Is the resources bubble about to pop?

Investors need to be careful that the resource boom in Australia doesn’t turn into a bubble like the tech wreck of 2000.

Thursday, July 13th 2006, 5:43AM

by Philip Macalister

Resource stocks have skyrocketed in value over recent years, with 100% gains in the two years not unheard of and double that over four years.

Pengana Emerging Companies portfolio manager Steve Black says huge expectations have been built into share prices, and there is a high probability they won’t be met.

“It’s like the tech bubble of 2000. People over reacted and priced too much in (to share prices).”

Black is careful to qualify his comments, by saying that they are a warning and not a prediction of a crash.

Pengana invests only in industrial companies in Australia and New Zealand, it doesn’t research or buy resource stocks, as it views the sector as quite different to industrial stocks.

“We don’t truly understand them,” he says. “It takes a different skill set to value resource companies.
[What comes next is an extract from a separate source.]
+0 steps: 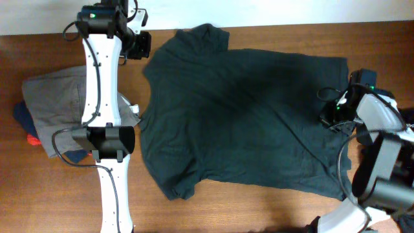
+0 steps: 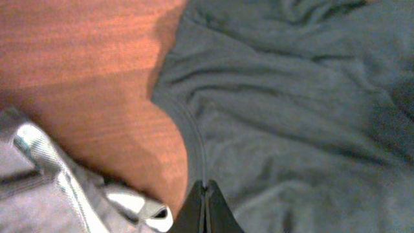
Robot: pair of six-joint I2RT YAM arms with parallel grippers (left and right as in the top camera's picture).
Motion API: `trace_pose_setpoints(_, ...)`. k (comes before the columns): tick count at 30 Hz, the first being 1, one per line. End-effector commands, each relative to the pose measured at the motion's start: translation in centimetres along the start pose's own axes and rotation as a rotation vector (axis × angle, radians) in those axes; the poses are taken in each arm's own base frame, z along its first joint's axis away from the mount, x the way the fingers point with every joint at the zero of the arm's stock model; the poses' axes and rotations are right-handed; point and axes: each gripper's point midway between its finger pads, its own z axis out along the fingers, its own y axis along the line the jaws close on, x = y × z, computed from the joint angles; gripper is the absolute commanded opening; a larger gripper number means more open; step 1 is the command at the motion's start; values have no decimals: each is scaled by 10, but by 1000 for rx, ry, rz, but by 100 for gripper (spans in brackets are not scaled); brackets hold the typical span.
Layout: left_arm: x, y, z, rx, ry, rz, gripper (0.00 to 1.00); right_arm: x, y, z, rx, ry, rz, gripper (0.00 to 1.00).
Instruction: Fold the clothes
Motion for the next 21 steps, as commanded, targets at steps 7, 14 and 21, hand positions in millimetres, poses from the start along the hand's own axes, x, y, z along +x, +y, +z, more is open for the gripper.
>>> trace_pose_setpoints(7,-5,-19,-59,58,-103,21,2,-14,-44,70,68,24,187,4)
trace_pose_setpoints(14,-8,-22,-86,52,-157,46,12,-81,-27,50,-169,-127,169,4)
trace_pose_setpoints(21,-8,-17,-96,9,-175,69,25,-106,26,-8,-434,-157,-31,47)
We will stick to our more boring industrial companies.”

He says because of the lack of resource stocks the Emerging Companies Fund is quite defensive in nature.
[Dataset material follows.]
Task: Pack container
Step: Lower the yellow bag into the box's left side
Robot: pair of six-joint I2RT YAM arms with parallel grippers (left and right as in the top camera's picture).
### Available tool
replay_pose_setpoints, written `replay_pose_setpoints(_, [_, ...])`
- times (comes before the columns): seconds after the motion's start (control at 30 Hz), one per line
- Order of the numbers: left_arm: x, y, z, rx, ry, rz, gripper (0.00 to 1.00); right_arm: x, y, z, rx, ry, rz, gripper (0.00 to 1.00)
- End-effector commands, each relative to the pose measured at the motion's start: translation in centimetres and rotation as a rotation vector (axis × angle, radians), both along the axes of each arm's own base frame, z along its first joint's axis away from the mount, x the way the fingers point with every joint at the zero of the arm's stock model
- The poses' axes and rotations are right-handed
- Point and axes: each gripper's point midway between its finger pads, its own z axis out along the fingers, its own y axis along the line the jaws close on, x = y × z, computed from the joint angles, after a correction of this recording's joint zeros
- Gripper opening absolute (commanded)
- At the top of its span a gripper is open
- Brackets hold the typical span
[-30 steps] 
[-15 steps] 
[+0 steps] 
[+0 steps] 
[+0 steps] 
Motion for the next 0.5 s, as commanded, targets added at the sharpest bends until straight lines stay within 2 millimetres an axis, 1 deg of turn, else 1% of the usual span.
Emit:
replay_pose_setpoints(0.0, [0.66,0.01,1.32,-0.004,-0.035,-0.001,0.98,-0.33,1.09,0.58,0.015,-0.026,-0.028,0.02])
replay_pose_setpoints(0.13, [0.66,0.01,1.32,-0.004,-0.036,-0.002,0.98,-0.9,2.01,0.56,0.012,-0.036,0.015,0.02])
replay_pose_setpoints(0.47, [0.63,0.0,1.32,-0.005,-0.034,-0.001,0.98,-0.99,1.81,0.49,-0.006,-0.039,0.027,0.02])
This is illustrated by the average price/earnings ratio of the portfolio being 13.6x compared to 15.5x for the small company index used as a benchmark.

“In down markets we have tended to find we do better than up markets,” Black says.
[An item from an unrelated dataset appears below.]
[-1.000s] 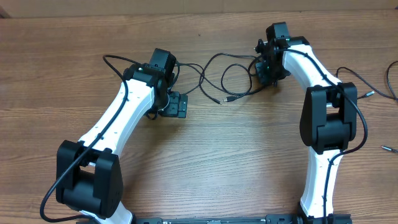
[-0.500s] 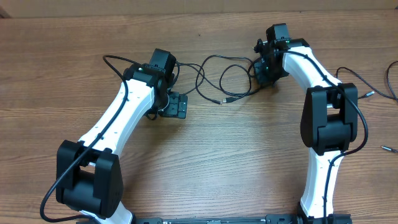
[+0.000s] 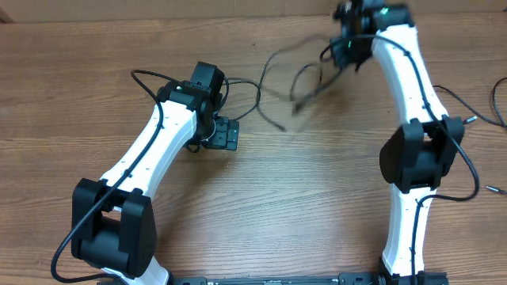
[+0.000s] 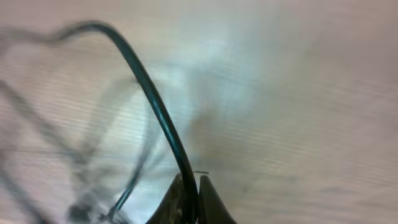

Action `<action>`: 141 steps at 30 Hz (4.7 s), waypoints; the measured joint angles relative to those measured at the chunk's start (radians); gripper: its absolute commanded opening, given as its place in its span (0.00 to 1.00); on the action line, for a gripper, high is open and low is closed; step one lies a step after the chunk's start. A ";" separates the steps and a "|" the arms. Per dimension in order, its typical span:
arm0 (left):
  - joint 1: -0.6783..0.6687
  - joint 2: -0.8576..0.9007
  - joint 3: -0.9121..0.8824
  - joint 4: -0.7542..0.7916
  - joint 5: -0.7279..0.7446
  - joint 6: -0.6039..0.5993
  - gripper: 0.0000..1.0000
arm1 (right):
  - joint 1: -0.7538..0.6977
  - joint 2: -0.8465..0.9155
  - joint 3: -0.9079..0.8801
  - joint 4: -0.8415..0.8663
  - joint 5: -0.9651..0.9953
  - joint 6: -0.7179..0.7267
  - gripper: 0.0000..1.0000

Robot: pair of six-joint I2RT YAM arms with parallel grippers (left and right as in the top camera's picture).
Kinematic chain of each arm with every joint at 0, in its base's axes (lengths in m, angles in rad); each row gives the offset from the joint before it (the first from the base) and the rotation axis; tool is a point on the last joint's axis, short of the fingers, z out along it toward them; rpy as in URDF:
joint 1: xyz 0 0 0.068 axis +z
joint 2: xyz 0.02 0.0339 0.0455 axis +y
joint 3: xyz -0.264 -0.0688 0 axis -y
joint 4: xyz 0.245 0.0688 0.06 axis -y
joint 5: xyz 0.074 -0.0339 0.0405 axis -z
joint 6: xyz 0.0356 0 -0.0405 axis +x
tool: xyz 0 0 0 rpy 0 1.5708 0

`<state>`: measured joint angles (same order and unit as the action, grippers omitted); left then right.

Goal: Untangle cables

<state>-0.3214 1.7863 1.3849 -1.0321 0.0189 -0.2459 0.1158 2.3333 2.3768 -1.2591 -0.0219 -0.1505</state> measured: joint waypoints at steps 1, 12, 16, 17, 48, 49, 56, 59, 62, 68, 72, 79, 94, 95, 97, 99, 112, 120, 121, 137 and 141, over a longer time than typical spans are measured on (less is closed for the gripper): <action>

In the three months ending June 30, when the ASX market was soft, the Pengana fund did well, he says.

Pengana is modelled on the JB Were Emerging Leaders trust which was closed some years ago.

Black says the new fund has around A$82 million under management and a good chunk of that money has come from New Zealand.

It recently received an A rating from research house van Eyk in Australia.

Black says at some stage the fund will be capped. It will start with a soft cap where only advisers who previously supported it will be able to use the fund before a final cap.

The cap will be set as the fund being a certain percent of its relevant benchmark. When the fund started the cap would have been around the A$300 million mark, but now it is closer to A$500 million.